I-GO service, in an attempt to cut down on traffic congestion and create space in parking lots.

Car-sharing also appeals to the large segment of drivers who just don’t like spending the time and effort required to properly maintain a modern automobile. More than a few car owners wait 8,000 miles between oil changes and ride their tires down to the steel belts because they forget regular rotations. Car-sharing offers these consumers a way out of the chores of car maintenance.

Chicago resident and I-GO customer Laura Houston says car-sharing simplifies her life. “A lot of the little things you have to deal with when you own your own car are taken care of.
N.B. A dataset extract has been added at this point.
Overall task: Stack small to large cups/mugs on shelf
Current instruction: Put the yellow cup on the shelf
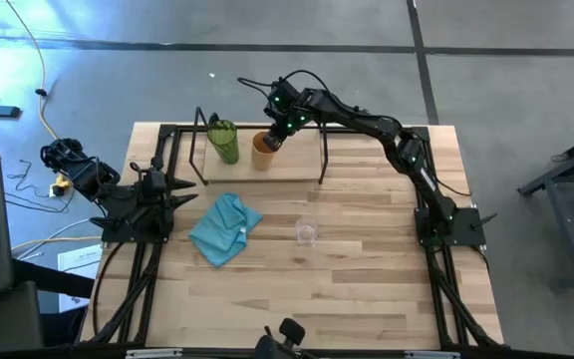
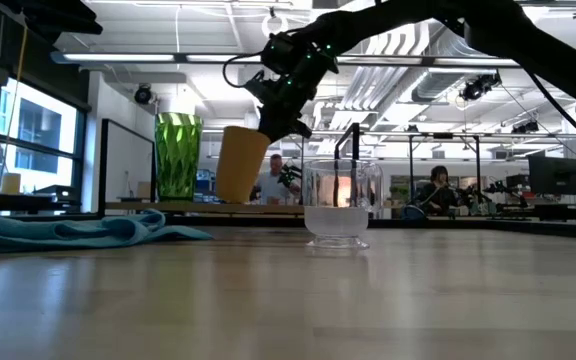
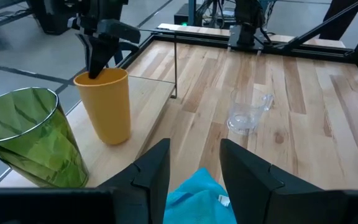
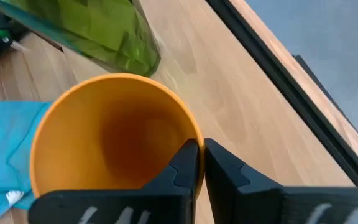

Insurance, gas and maintenance are all included and the cars are always clean and ready to go.”

Car-sharing users also report that they walk and bicycle more, affecting their waistlines as much as their bottom lines.

No doggy in the window

Is car-sharing right for you? The answer mostly depends on your location and your driving habits. Drivers living in rural or suburban areas (most of the country) aren’t serviced by either of the major car-sharing clubs or Enterprise’s short-term rental programs.

“Car-sharing works best in dense urban areas where there is good connectivity with public transit and walkable amenities like supermarkets, restaurants and dry cleaners,” Flexcar representative John Williams says.

For drivers who, on average, spend more than three hours a day in the car, take trips that last more than 24 hours or drive more than 150 miles in a single day routinely, it doesn’t make much sense, both in terms of money and convenience.

“If I have to take an overnight trip, even at $6 an hour it can get expensive,” Houston says of the I-GO plan.

Also, car-sharing autos often come with restrictions such as no smoking and no pets outside of pet carriers. Families with small children should also take note that Zipcars and Flexcars do not come with child carriers, and reserving larger cars or minivans costs more than reserving the economy cars that make up the bulk of car-sharing fleets, eroding some of the savings of car-sharing. And for those of us who have cars packed with sunglasses, cell-phone chargers and CDs, the idea of having to pack all that stuff between cars may seem a little intimidating.

Still, for the many consumers living in urban centers and college towns who spend little time in their cars and don’t need or want the hassle and expense of owning their own car, car-sharing is a cost-effective option. And many living in areas where car-sharing is common will have reason to rejoice in the reduction in traffic, air-pollution and parking pains that will no doubt accompany the rise of car-sharing.

Claes Bell is a freelance writer based in Lake Worth, Fla.